State v. Leopard

2011 Ohio 3864, 957 N.E.2d 55, 194 Ohio App. 3d 500
CourtOhio Court of Appeals
DecidedAugust 5, 2011
Docket2010-CA-87
StatusPublished
Cited by131 cases

This text of 2011 Ohio 3864 (State v. Leopard) is published on Counsel Stack Legal Research, covering Ohio Court of Appeals primary law. Counsel Stack provides free access to over 12 million legal documents including statutes, case law, regulations, and constitutions.

Bluebook
State v. Leopard, 2011 Ohio 3864, 957 N.E.2d 55, 194 Ohio App. 3d 500 (Ohio Ct. App. 2011).

Opinions

Hall, Judge.

{¶ 1} Charles W. Leopard II appeals from his conviction and sentence following a guilty plea to two counts of unlawful sexual conduct with a minor, felonies of the third degree.

{¶ 2} The charges against Leopard stemmed from allegations that on multiple occasions, he had inserted his finger into J.R.’s and B.M.’s vaginas, engaged in [503]*503vaginal intercourse with them, and performed cunnilingus on the girls, who were both 15 years old.

{¶ 3} The record reflects that 42-year-old Leopard met the two minors by permitting children in the neighborhood to come into his home to “hang out,” drink alcohol, and use marijuana. His home was a well-known gathering spot for neighborhood teens. Leopard created an environment that condoned illegal activity and provided alcohol for the teens, knowing that young girls would be at his home drinking and partying. Once the girls were in his home, he made it clear that he was interested in them sexually. He used his access to them to eventually engage in sexual activity with both victims. This activity occurred on multiple occasions over several months. Both victims had recordings on their cellular devices where Leopard confessed to engaging in numerous, separate, sexual encounters with them.
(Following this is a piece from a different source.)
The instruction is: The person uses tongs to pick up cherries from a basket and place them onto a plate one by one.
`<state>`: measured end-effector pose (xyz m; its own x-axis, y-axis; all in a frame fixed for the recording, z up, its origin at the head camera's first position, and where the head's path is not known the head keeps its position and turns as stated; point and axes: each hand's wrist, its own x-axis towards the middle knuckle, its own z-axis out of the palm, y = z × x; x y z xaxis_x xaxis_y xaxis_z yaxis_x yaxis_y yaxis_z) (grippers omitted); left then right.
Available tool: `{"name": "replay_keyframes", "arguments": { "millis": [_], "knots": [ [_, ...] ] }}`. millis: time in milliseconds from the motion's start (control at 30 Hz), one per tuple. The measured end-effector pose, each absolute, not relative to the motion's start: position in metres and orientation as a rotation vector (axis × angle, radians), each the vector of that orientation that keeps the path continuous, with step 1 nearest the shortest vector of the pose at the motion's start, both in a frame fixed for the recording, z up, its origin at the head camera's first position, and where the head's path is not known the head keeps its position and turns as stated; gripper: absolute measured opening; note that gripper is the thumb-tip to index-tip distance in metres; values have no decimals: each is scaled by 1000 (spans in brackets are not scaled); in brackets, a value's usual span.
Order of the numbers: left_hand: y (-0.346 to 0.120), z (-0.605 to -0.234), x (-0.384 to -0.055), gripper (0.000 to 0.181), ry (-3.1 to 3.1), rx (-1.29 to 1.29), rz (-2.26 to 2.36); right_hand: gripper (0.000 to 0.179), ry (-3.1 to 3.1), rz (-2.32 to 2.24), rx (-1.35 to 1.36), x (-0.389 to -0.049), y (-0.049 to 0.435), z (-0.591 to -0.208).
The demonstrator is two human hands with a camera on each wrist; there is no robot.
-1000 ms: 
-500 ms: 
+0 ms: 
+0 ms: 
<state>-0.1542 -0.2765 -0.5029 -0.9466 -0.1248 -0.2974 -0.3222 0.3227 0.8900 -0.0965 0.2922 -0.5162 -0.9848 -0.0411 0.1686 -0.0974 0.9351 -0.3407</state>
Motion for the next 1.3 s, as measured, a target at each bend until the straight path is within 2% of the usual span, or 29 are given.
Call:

{¶ 4} Based on the foregoing activity, Leopard was indicted on six counts of unlawful sexual conduct with a minor, in violation of R.C. 2907.04(A), with specifications that he was ten or more years older than his victims. At arraignment, Leopard entered a plea of not guilty. Following a plea bargain, however, he entered a guilty plea to two counts of unlawful sexual conduct with a minor, each with the ten-or-more-years-older specification. The guilty plea involved one count for each of his two victims.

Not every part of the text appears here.